Closed ebeshero closed 5 years ago

ebeshero commented 6 years ago

@raffazizzi I just noticed something I think we've not been doing right with the line locations (@n attributes) for some of the S-GA files. Do you remember how in S-GA c-56, there's a long early deletion and resequencing marked in the ms? See http://shelleygodwinarchive.org/sc/oxford/frankenstein/volume/i/#/p3/mode/xml

Back in October 2017, we carefully worked out how the text was marked to "flow" in reading order in our file here: collateXPrep/sga_Notebooks/msCollPrep_c56.xml

This affects three <surface> elements which are effectively split into two parts each by our pre-collation resequencing. So we have two sets of <surface> elements sharing the same @xml:id for ox-ms_abinger_c56-0013, ox-ms_abinger_c56-0009, and ox-ms_abinger_c56-0015

For whatever reason, I opted not to change these @xml:ids to indicate something like Part-1-of-2, but I don't remember why I never changed them. We may have chosen to live with duplicate @xml:ids on these doubled <surface> elements because they do literally point back to the correct file, AND because during the collation process we "drop out" the <surface> elements. They don't show up at all in the <app><rdg wit="msColl">....</rdg></app> output, and in their place, we have the @n on each <lb/> identifying the surface and line position.

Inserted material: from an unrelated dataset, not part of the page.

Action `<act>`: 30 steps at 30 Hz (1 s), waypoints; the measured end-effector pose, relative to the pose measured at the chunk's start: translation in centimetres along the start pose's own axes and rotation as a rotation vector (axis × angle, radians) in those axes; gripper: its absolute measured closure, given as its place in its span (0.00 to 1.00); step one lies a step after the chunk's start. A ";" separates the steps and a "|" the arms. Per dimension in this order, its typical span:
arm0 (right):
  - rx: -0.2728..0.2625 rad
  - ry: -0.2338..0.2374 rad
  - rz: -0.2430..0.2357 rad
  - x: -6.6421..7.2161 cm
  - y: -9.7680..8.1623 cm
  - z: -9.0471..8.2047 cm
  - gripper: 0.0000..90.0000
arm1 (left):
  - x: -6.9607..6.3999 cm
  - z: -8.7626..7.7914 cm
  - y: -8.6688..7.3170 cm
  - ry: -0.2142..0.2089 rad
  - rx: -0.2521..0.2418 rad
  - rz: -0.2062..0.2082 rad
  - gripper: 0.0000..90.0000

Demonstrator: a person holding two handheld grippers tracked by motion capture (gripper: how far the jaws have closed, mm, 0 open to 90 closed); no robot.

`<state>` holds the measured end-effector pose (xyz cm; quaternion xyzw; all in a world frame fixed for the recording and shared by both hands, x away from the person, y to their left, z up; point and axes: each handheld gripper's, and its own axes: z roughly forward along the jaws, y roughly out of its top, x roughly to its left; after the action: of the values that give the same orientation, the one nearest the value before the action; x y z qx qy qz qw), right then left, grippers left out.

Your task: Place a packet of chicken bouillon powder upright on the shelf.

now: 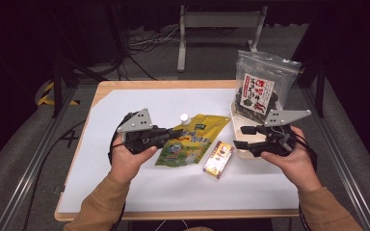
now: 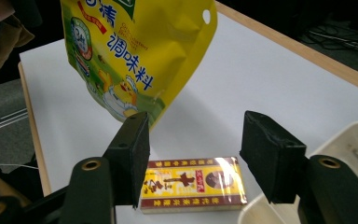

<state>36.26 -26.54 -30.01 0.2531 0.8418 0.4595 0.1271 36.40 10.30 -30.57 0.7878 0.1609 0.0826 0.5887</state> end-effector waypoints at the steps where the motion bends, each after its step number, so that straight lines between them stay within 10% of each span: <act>1: 0.004 0.008 -0.006 0.1 0.1 0.5 0.44 | -0.1 0.0 0.0 -0.005 -0.002 0.003 1.00; 17: -0.041 0.183 -0.033 1.8 1.0 4.5 0.45 | -0.9 0.1 0.2 -0.099 -0.085 0.044 1.00; 24: -0.056 0.238 -0.081 2.1 1.5 4.6 0.81 | -0.9 0.2 0.0 -0.103 -0.096 0.043 1.00; 30: -0.053 0.264 -0.094 2.1 1.8 4.0 0.90 | -0.8 0.2 -0.1 -0.104 -0.114 0.032 1.00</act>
<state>36.86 -21.74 -30.61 0.1472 0.8497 0.5044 0.0435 35.72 9.84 -30.64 0.7589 0.1126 0.0598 0.6387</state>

Currently we derive our @n attributes for each <lb/> from each surface/@xml:id and a simple count of the line children inside. Does this cause a problem as we're looking at generating pointers and relying for help on the @n attributes to help locate the position on the file? It might not because we also set <gap> elements to indicate when lines or character tokens follow after any kind of displacement. Here's an example from c56-0013:

<gap reason="resequencing" unit="lines" quantity="28"/>

We also have other kinds of <gap> elements to mark character displacement, and I am pretty sure you're looking for these to help construct your pointers. My question is, in the case of lines, shouldn't I be calculating a line number from these three surfaces (c56 0013, 0009, 0015) based on the gap information?

In case you're already doing that and I'd better not, let me know. But I don't see that it could hurt and since we've only been seriously testing one or two collation units at a time for constructing pointers until now, I think this is one of those big picture questions for stitching together the full collation of the novel! Let me know what you think. For right now I'm considering: a) leave those <surface> elements alone rather than add to their @xml:ids--that is, live with their invalidity in msCollPrep_c56.xml, and b) try correctly calculating the line numbers when they come from split surfaces (if there's a gap with@unit="line" add the value in @quantity to the line-count that appears in @n).

This is sort of revisiting the issue of an old ticket here: [#41])(#41 )

ebeshero commented 6 years ago

@raffazizzi Rethinking this, since one of my goals is to clean up the repo and write clear documentation of what we're doing--a problem with the doubled @xml:ids is simply that they generate confusion later. Likely we'll have some help with adding/correcting <w> (word boundary) markup in these msCollPrep files in the coming months, and people coming on board to help with our project are likely to get confused! I think it's a small thing to add some kind of indicator that these three surfaces are cut parts of a whole, and in generating the @n values for the <lb/> elements, just get the substring before the new indicator...

ebeshero commented 6 years ago

...and a more realistic line number, too, based on the info we recorded in those <gap> elements.

ebeshero commented 6 years ago

With this commit: https://github.com/PghFrankenstein/Pittsburgh_Frankenstein/commit/c5f6e37a303d32cbeb7089637e3764746c34fded , I revised the line numbers so that, in the event of a preceding-sibling <gap reason="resequencing" unit="lines">, we add the@quantity` to the line count. This should mean that the line number will match its XPath position in the source S-GA file!

ebeshero commented 5 years ago

I think this now resolved...closing.